By Janet Thompson, Apr 09, 2013, 14:37 2 minute reading

With the 2014 Winter Olympic Games less than a year away, preparations for what are predicted to be the warmest Winter Games are well under way. The Bolshoy Ice Dome in Sochi, Russia, the hockey venue for the Games, relies on ammonia refrigeration to provide much-needed cooling, whilst ahead of the Games, the Ege-Trans-Arena, an ammonia ice rink in Bietigheim-Bissingen, recently hosted the ice-hockey qualifications.

The 2014 Winter Olympics, officially the XXII Olympic Winter Games, or the 22nd Winter Olympics, will be celebrated from 7 to 23 February 2014, in Sochi, Russia, which has an average February temperature of 8.3°C (42.8 °F) and a humid, subtropical climate. Sochi will be the warmest city to have ever hosted a Winter Olympic Games, and to ensure ideal ice conditions for the ice hockey Games, organisers have turned to ammonia for their industrial refrigeration needs.

12,000-seat capacity Bolshoi Ice Palace includes state-of the-art ammonia refrigeration system

The Bolshoi Ice Dome is part of the complex of facilities operated by the International Ice Hockey Federation (IIHF). The complex includes the Bolshoi Ice Palace, Maly Ice Palace and a training rink.

Built 140 meters away from the track, an ammonia plant complex has been installed, made up of a control station and service rooms for compressors, pumps and refrigerant storage containers. Underground ammonia pipelines connect the complex to the track and the control room receives online feedback about ice temperatures and weather conditions, so they can change the level of refrigeration on any part of the track and maintain the ice in an optimum condition. After an experimental 12-meter track section was approved by international federation experts, construction of the reinforced concrete base of the track was given the go-ahead.

Ammonia-cooled Ege-Trans-Arena officially opens to host 2014 Olympics qualifiers

The Ege-Trans-Arena, home of the Bietigheim Steelers ice hockey team, had its unofficial opening on 21 December 2012, and its official opening on 19-20 January 2013, after technical issues delayed the original launch date. The official opening of the arena took place just 13 months after the first construction of the arena commenced, and from 7 to 10 January, the Arena was the proud host of the 2014 Winter Olympics qualifying matches for the German, Italian, Austrian, and Netherlands ice hockey teams.
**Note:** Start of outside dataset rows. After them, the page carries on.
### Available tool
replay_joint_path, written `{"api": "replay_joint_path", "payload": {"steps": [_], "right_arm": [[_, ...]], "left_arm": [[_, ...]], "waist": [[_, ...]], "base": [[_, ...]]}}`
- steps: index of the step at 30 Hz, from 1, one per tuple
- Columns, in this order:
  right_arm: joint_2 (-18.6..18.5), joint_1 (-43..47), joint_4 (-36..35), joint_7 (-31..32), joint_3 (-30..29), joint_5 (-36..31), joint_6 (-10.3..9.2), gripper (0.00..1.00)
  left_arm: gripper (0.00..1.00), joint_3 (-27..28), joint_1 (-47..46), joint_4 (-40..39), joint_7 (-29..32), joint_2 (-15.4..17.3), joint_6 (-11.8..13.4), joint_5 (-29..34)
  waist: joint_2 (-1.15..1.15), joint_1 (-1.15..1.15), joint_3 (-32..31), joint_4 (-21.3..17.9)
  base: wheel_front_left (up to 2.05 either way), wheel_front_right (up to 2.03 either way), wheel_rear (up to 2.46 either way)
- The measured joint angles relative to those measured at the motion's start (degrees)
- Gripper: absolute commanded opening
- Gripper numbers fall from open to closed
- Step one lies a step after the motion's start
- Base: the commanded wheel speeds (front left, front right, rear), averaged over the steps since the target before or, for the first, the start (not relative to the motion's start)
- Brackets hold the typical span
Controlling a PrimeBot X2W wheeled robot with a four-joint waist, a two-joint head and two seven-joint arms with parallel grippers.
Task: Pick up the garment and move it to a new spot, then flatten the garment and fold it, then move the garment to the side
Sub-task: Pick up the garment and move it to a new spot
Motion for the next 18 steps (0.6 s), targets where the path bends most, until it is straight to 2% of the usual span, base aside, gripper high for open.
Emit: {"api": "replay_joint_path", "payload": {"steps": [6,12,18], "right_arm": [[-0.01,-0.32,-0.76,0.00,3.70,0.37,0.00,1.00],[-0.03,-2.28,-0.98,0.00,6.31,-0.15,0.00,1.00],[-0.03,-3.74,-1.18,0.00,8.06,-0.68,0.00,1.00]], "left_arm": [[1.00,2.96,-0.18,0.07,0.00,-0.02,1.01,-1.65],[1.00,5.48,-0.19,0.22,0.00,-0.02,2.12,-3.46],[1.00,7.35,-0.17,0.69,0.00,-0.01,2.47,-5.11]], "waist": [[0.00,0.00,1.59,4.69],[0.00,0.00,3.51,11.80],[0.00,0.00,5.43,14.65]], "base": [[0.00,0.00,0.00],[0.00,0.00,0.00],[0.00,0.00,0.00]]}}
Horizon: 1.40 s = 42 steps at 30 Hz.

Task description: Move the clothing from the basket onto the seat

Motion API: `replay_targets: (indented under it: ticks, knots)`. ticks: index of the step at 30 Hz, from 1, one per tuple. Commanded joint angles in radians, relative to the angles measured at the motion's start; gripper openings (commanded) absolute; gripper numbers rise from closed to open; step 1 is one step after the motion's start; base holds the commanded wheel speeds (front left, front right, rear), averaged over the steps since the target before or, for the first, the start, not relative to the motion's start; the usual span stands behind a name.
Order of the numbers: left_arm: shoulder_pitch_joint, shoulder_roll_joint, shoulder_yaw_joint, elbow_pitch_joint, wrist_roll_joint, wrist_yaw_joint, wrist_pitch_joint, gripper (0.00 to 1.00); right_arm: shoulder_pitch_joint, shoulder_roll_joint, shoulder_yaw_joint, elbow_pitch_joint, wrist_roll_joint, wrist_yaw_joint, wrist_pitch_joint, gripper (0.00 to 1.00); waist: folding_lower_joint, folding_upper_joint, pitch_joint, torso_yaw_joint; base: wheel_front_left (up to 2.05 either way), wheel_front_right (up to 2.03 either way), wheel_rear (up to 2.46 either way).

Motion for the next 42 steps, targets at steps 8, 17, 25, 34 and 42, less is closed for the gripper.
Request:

The delayed opening was due to the fact that although the playing field had been evenly cooled for weeks and the ice had been built up layer by layer on the concrete floor, this did not occur in all areas of the rink. The uneven cooling occurred because several of the approximately 300 in concrete-embedded steel pipes were not sufficiently penetrable for the ammonia refrigerant to flow through, causing problems with the preparation of the ice surface.

To find the source of the blockage, all of the ammonia had to be drained, the defective pipes located, and the surrounding concrete had to be cut open before the pipes could be repaired. Once the technical issues with the piping were resolved, the ice, once again, had to be built up layer-by-layer. Still, the total delay for the unofficial opening of the ice rink amounted to only 5 days. By December 21, 2012, the Bietigheim Steelers were back on the ice, facing off to their archrival neighbors from Heilbronn.